Por Domingo Fernández
Un oyente colombiano que nos escucha por radio nos ha escrito planteándonos lo siguiente: "La iglesia a que pertenezco tiene un pastor joven que nos dice: El culto sin palmadas y aplausos es un culto sin vida. Este planteamiento ha dividido nuestra congregación. Yo me he dado cuenta de que usted tiene una respuesta sensata para todo lo que le preguntan. ¿Que opina usted en relación con el culto amenizado con aplausos? Respuesta: Yo me convertí hace 62 años. He visto iglesias grandes y pequeñas. Unas fervientes en espíritu y otros tibias. Pero en el pasado no he visto iglesias que hayan amenizado sus cultos con aplausos. Y debemos preguntarnos si el culto con aplausos tendrá algo que ver con la anunciada apostasía de la iglesia.
En 1 de Juan 2:15, se nos dice: "No améis el mundo, ni las cosas que están en el mundo." Si alguno ama los métodos del mundo el amor del Padre no está en el.
En el pasado los templos se edificaban con el propósito de que en ellos se rindiese culto a Dios. Jesucristo nos enseña que solamente Dios es digno de recibir adoración. Y preguntamos: Los que pretenden amenizar el culto con aplausos ¿piensan que Dios está presente? ¿Si vieran presente a Dios se atreverían a aplaudir? La palabra "aplauso" se encuentra una sola vez en la Biblia; y no se refiere a aplauso de persona (Is. 55:12).

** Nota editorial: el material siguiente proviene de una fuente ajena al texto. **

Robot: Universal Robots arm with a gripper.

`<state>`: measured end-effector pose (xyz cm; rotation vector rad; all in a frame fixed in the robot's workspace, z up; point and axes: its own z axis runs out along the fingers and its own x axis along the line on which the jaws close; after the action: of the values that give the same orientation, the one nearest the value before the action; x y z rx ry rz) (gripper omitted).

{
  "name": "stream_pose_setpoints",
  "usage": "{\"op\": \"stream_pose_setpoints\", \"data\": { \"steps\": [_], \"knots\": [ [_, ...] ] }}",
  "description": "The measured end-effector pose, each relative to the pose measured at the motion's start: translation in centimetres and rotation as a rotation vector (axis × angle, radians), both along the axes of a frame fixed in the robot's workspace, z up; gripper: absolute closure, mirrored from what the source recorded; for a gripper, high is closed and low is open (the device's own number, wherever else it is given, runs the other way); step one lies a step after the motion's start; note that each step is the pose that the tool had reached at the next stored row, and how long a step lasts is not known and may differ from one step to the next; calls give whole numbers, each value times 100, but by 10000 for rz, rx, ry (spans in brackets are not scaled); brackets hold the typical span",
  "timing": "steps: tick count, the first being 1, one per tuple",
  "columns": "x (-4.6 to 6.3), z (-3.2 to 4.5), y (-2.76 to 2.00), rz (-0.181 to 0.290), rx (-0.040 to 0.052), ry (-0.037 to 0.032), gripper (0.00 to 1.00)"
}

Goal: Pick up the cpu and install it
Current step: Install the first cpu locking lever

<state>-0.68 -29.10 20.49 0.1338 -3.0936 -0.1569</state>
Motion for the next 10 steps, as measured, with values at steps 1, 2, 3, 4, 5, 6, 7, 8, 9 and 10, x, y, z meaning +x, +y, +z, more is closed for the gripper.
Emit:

No hay una sola evidencia en la Biblia que nos diga o sugiera que la presencia del Señor haya motivado a un ser humano a aplaudir. Juan, el discípulo amado, nos dice que vio al Señor tal comos es ahora; "y cuando le vi - dice Juan en Ap. 1:17 - caí como muerto a sus pies". Y el profeta Isaías nos dice: "El año que murió el rey Uzías vi yo al Señor sentado sobre un trono alto y sublime... entonces dije: ¡Ay de mí! que soy muerto, porque siendo hombre inmundo de labios, y habitando en medio de un pueblo de labios inmundos, han visto mis ojos al Rey Jehová de los ejércitos".
Una de las revelaciones más grandes sobre la alabanza al Señor en el futuro se encuentra en Ap. 5:8 al 14. Y no vemos en este pasaje palmadas y aplausos; lo que vemos es adoradores postrados delante del Señor.
Los aplausos tienen su lugar en la esfera seglar. Se aplaude en los congresos legislativos, en la tribuna política, en un teatro, en un salón social. Se aplaude al orador, al cómico, al artista, al mago, al payaso. Pero un templo no es un lugar apropiado para aplaudir ni para recibir aplausos.
¿A quién aplauden los que ahora quieren aplaudir en los cultos? A los que actúan frente a ellos. Y esto puede conducirnos a que en el templo no se conceda a Dios el primer lugar, sino a los que reciben los aplausos de la congregación. Un culto amenizado con aplausos ni tienen a Dios en primer lugar ni resulta agradable al Señor.